替え玉の王女と天界の王子は密やかに恋をする




「ただいま!」

あまりに機嫌が良くて、妙にデカい声を出してしまった。
いくらカンの良いお母さんでも、まさか今日の出来事を知るはずがない。
そんなことはわかっていながらも、なんとなく恥ずかしくて、お母さんの顔がまともに見られなかった。



「おかえりなさい。
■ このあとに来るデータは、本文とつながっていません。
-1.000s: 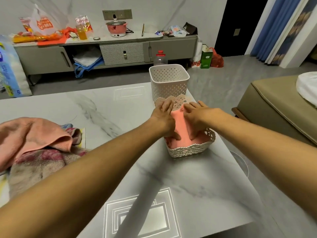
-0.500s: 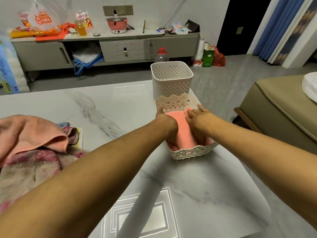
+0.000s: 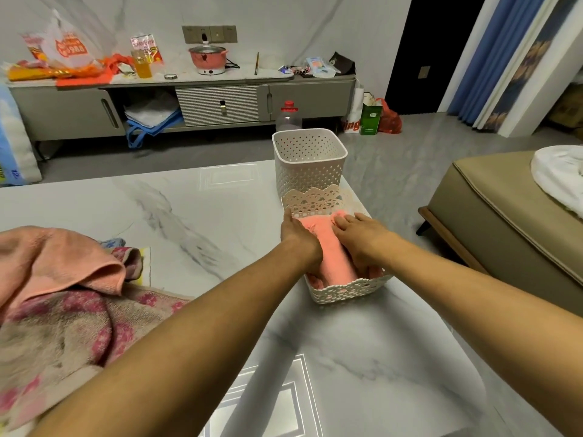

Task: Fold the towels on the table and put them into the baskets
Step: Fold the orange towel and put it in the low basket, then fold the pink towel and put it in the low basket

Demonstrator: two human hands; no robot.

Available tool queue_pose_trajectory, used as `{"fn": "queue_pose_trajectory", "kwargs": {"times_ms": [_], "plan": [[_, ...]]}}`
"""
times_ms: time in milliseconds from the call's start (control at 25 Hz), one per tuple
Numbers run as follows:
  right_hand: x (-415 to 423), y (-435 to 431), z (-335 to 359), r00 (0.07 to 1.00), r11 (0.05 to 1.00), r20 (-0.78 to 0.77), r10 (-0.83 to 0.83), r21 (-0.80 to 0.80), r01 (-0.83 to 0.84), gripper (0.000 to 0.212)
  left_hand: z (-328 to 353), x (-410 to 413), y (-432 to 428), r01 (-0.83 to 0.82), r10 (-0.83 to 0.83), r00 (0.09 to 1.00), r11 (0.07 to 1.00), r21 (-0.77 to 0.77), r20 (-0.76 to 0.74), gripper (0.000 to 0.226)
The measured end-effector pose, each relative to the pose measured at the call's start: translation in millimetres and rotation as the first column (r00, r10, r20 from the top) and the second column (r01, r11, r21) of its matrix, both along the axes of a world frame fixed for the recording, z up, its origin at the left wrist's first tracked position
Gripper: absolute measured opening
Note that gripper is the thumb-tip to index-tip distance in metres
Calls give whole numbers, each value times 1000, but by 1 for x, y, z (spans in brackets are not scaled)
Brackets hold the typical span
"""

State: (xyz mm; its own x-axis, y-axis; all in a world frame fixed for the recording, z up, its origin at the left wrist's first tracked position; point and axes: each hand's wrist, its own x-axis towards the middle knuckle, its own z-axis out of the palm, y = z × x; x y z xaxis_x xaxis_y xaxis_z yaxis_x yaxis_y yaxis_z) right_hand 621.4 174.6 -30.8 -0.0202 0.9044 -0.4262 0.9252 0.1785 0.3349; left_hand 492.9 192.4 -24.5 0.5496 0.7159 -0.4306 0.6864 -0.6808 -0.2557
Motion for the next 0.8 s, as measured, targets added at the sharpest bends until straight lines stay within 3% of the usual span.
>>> {"fn": "queue_pose_trajectory", "kwargs": {"times_ms": [40,80,160,200,320,440,600,720,800], "plan": [[0,-7,4,999,1000,-49,-10,21,12,92,0,-4,0,-24,31,994,997,68,-104,70],[0,-15,10,991,998,-133,-21,55,28,74,-5,-9,0,-12,19,997,995,103,-74,76],[-6,-32,24,972,984,-236,5,175,38,40,6,-25,-11,-33,24,998,988,150,59,69],[-13,-42,34,962,972,-274,13,227,52,35,20,-38,-24,-53,24,984,986,157,176,62],[-52,-70,63,916,948,-402,4,293,125,43,46,-93,-50,-180,82,864,972,153,496,54],[-105,-92,76,844,935,-528,97,339,104,40,54,-173,-69,-397,285,681,918,13,675,47],[-196,-110,62,737,974,-654,168,228,-20,37,43,-312,-86,-645,457,372,753,-129,808,42],[-257,-102,40,703,988,-696,148,136,-73,39,22,-402,-88,-783,508,238,605,-146,828,45],[-300,-84,26,684,978,-701,202,179,-105,42,7,-457,-83,-857,527,169,495,-139,833,44]]}}
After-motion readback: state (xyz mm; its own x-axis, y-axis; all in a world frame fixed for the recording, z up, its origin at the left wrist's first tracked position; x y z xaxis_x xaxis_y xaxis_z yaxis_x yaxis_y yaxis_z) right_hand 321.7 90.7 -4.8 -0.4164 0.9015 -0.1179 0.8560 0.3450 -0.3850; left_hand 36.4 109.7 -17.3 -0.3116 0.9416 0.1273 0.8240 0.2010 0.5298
」

どこか元気がないような気はしたけれど、特に気にすることもなく、私は自分の部屋に向かった。



お風呂に入り、部屋着に着換えて…
何度も何度も、小林さんからのメモのことが思い出されて、頬が緩んでしまう。
これからごはんだっていうのに、こんなににたにたしていたら、両親におかしいと思われてしまう。
私は、鏡に向かって真面目な顔を作る。
いや、こんなに硬い表情はいらない。
却って不自然だ。
いつも通り…リラックス、リラックス!



キッチンに行くと、もうご飯の準備が出来ていた。
私が両親の異変に気が付いたのはその時だった。



いつも他愛ない話題で笑いながら食べるのに、お父さんもお母さんもほとんど笑わないどころか、喋りもしない。



「あれ?今日は二人共どうしたの?」

「……どうもしてない。」

お父さんはそう言ったけど、その時、お母さんが急に泣き出して…



「お母さん、どうしたの!?」

私はとにかくびっくりして…
だって、お母さんがこんなに泣いたところなんて、見たことがなかったから。